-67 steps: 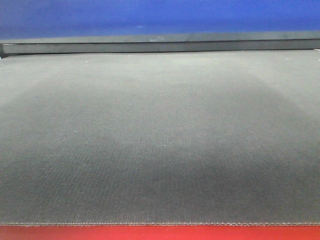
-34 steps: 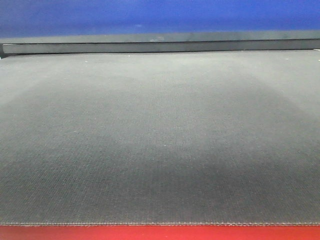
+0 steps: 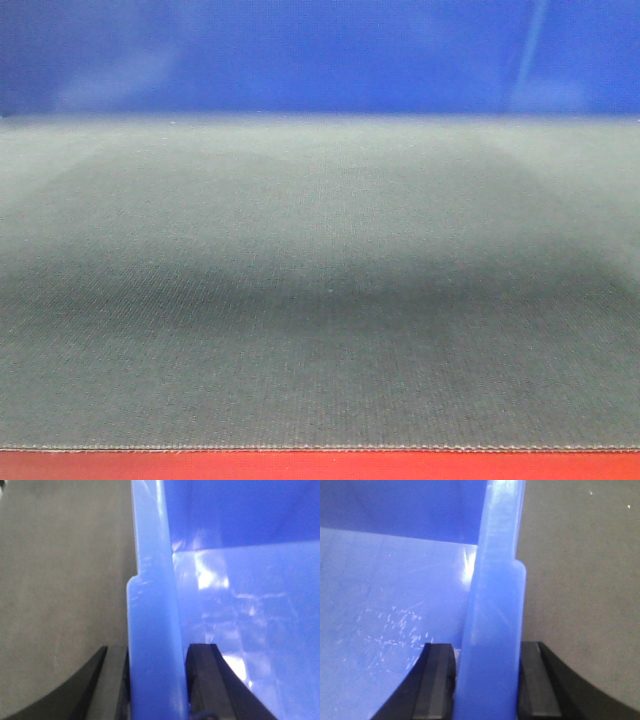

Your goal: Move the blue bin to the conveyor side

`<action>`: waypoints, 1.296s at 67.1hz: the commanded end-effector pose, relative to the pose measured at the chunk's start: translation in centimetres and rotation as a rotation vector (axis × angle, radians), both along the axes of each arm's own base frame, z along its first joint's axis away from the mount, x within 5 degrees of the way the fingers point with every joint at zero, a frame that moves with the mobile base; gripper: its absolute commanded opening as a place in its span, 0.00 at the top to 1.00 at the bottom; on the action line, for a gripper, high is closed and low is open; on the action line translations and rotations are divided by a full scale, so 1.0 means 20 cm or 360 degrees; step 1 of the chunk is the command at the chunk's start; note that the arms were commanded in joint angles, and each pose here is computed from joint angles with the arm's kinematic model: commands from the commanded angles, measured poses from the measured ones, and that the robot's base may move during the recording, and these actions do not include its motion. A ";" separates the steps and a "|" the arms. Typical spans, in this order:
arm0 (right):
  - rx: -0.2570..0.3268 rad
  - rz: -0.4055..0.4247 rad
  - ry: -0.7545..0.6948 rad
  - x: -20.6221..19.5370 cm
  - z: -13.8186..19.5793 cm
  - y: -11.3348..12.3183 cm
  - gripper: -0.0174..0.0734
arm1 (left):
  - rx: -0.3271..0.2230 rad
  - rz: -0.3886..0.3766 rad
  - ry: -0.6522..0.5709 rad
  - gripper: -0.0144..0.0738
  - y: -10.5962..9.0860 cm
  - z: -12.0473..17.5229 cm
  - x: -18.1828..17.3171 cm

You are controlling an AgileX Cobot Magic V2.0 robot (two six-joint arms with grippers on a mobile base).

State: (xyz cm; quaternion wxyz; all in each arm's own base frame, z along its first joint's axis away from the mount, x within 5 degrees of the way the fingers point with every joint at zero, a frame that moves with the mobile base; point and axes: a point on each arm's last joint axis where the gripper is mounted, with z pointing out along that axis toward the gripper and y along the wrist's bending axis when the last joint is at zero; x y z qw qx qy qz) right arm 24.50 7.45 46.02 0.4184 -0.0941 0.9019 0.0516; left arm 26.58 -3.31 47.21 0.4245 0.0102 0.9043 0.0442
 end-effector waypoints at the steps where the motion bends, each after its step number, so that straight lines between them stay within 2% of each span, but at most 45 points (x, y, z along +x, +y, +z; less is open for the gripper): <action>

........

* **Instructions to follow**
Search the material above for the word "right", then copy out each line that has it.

* **Output below**
arm0 (right):
State: (xyz cm; quaternion wxyz; all in each arm's own base frame, z along its first joint's axis away from the mount, x within 5 degrees of the way the fingers point with every joint at zero, a frame that moves with the mobile base; point and axes: a point on each arm's last joint axis where the gripper is mounted, with z pointing out along that axis toward the gripper and y along the wrist's bending axis when the last joint is at zero; x y z qw qx qy qz) right arm 24.50 7.45 46.02 0.4184 -0.0941 0.9019 0.0516; left arm 26.58 -3.31 47.21 0.4245 0.0102 0.9043 0.0442

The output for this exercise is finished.